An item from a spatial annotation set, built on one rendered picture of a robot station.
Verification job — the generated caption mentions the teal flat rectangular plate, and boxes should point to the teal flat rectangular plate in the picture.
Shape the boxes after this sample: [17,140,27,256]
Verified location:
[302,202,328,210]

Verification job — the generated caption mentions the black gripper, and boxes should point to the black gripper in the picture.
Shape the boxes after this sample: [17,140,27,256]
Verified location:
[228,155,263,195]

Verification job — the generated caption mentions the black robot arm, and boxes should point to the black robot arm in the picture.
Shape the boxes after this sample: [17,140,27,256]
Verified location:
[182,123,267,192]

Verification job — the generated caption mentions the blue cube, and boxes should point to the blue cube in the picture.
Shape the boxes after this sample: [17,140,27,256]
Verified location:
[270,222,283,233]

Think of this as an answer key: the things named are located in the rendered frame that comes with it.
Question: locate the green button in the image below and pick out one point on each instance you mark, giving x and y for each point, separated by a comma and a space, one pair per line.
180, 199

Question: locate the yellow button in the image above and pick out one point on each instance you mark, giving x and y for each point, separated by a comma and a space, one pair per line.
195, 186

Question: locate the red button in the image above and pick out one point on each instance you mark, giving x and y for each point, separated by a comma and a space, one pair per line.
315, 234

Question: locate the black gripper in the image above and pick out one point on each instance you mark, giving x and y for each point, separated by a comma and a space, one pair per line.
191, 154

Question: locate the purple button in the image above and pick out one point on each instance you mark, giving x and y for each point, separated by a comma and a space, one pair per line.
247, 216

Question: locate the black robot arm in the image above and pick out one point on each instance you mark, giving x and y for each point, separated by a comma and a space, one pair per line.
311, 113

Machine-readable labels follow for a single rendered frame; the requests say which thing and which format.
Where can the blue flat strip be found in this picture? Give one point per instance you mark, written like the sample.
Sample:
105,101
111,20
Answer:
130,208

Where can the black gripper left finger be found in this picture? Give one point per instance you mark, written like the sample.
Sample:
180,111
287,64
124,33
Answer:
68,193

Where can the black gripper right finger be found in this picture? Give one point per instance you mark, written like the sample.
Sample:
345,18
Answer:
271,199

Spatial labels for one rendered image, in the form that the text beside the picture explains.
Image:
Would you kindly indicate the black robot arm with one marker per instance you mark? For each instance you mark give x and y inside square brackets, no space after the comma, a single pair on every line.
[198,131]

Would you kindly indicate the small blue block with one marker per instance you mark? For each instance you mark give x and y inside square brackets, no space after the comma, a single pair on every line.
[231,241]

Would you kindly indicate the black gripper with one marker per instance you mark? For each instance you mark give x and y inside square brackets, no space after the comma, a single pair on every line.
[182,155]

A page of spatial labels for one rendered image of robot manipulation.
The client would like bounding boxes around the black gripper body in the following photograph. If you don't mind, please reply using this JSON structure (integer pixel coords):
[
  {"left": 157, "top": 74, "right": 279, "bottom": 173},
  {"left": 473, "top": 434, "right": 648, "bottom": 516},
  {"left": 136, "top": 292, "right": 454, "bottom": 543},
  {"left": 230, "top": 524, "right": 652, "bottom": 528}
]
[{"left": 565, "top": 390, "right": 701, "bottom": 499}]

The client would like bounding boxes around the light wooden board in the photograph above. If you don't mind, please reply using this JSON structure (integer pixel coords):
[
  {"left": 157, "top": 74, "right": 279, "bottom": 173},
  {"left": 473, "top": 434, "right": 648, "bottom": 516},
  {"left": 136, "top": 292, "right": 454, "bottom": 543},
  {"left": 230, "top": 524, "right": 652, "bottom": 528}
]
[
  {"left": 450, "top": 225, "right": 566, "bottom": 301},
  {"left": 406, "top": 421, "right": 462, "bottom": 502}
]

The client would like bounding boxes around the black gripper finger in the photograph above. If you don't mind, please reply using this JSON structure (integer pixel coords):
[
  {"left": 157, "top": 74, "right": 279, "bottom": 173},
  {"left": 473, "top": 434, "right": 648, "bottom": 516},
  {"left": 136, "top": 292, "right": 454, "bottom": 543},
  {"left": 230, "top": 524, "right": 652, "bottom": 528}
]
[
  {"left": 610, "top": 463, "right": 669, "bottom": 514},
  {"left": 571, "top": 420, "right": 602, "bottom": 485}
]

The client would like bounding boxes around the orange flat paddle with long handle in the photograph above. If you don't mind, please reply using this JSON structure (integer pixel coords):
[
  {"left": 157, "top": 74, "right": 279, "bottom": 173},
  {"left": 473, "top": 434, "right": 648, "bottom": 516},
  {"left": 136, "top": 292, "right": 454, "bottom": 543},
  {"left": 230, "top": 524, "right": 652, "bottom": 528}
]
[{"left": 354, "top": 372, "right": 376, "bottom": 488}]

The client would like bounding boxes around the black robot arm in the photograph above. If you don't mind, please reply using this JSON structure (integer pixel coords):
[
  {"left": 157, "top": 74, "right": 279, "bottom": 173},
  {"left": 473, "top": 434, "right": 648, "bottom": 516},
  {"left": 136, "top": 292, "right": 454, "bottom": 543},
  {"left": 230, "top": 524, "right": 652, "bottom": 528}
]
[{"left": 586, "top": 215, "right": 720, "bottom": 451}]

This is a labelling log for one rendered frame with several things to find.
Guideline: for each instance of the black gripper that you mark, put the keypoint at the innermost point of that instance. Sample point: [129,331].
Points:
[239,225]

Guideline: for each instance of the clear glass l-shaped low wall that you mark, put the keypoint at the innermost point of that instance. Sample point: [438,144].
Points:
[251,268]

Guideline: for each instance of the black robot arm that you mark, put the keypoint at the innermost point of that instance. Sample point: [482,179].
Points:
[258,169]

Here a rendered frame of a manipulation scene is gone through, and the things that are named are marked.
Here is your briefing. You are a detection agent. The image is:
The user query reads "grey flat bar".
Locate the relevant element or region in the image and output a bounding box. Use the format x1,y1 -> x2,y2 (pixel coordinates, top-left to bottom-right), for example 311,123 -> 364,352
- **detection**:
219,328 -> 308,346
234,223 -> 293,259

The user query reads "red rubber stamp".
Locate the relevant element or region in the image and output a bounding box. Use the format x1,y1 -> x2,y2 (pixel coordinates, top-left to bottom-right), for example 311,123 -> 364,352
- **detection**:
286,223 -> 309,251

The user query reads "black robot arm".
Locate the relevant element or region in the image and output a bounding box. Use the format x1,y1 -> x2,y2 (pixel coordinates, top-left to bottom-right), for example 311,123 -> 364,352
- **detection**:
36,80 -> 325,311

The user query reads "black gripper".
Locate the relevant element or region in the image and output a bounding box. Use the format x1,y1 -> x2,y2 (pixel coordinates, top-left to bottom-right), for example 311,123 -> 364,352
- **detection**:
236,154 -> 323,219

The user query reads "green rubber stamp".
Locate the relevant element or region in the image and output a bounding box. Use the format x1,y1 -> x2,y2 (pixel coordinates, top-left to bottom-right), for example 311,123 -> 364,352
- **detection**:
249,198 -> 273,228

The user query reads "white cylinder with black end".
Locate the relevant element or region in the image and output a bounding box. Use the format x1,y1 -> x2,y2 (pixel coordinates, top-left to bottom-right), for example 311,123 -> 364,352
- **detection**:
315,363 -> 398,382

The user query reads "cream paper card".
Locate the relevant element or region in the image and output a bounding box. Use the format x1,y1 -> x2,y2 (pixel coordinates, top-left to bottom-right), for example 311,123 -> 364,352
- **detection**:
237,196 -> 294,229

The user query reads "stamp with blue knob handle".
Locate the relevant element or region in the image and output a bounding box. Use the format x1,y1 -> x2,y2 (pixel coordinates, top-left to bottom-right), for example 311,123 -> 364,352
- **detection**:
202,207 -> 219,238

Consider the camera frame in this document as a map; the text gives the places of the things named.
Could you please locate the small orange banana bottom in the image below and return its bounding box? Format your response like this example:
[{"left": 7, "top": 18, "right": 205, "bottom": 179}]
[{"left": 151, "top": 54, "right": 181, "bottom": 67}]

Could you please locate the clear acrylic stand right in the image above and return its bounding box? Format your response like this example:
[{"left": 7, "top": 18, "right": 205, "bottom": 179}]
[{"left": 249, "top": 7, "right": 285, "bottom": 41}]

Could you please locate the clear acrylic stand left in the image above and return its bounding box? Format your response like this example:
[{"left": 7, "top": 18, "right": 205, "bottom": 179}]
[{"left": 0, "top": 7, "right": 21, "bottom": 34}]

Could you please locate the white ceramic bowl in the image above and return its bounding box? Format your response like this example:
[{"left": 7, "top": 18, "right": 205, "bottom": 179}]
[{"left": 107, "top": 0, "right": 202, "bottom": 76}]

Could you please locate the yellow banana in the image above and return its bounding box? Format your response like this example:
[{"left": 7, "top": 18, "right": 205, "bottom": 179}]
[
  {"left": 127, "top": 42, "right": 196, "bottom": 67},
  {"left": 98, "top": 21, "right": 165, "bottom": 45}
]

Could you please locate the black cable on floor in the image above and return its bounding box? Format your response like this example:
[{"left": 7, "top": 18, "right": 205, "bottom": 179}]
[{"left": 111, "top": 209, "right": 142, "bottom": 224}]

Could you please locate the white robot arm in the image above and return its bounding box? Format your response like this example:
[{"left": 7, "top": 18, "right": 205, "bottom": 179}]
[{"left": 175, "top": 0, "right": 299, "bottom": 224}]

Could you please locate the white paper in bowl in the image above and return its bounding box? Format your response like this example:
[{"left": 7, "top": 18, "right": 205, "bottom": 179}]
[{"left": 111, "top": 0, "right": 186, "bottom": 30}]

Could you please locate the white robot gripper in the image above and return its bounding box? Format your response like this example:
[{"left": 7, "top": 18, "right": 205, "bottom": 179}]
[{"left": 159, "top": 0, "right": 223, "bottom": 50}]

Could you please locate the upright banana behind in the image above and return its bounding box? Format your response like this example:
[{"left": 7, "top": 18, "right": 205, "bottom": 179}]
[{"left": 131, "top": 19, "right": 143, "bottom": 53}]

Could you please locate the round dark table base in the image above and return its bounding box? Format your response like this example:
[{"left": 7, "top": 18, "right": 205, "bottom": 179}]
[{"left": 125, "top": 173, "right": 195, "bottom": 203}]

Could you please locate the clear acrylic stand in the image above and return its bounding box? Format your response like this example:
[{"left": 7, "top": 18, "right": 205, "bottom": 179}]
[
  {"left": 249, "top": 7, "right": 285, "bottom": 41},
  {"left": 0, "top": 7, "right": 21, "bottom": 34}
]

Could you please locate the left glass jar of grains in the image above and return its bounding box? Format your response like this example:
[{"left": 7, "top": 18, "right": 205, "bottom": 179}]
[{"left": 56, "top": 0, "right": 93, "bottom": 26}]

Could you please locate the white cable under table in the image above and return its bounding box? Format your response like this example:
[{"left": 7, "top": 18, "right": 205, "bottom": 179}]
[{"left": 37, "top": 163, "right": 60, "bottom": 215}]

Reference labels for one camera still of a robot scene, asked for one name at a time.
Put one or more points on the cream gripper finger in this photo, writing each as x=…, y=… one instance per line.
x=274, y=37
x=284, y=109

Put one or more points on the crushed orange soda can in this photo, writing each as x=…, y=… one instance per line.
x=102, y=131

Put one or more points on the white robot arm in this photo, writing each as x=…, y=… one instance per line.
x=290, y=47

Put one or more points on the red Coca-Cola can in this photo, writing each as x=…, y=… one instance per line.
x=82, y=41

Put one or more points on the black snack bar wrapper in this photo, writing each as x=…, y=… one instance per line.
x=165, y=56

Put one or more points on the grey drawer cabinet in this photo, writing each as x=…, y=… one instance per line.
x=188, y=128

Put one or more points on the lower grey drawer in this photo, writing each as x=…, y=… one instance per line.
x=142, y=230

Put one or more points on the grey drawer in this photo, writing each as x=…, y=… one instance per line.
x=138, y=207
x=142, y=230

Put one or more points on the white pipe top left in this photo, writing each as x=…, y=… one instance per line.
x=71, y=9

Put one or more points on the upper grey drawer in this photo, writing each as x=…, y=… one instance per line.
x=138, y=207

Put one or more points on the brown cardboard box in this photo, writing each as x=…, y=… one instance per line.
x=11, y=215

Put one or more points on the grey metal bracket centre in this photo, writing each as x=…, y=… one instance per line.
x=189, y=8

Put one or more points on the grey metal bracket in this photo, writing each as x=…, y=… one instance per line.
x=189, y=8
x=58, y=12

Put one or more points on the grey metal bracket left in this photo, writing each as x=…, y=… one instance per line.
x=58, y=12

● **The task**
Say how many lines of the material above contain the string "found". Write nothing but the number.

● **Task output**
3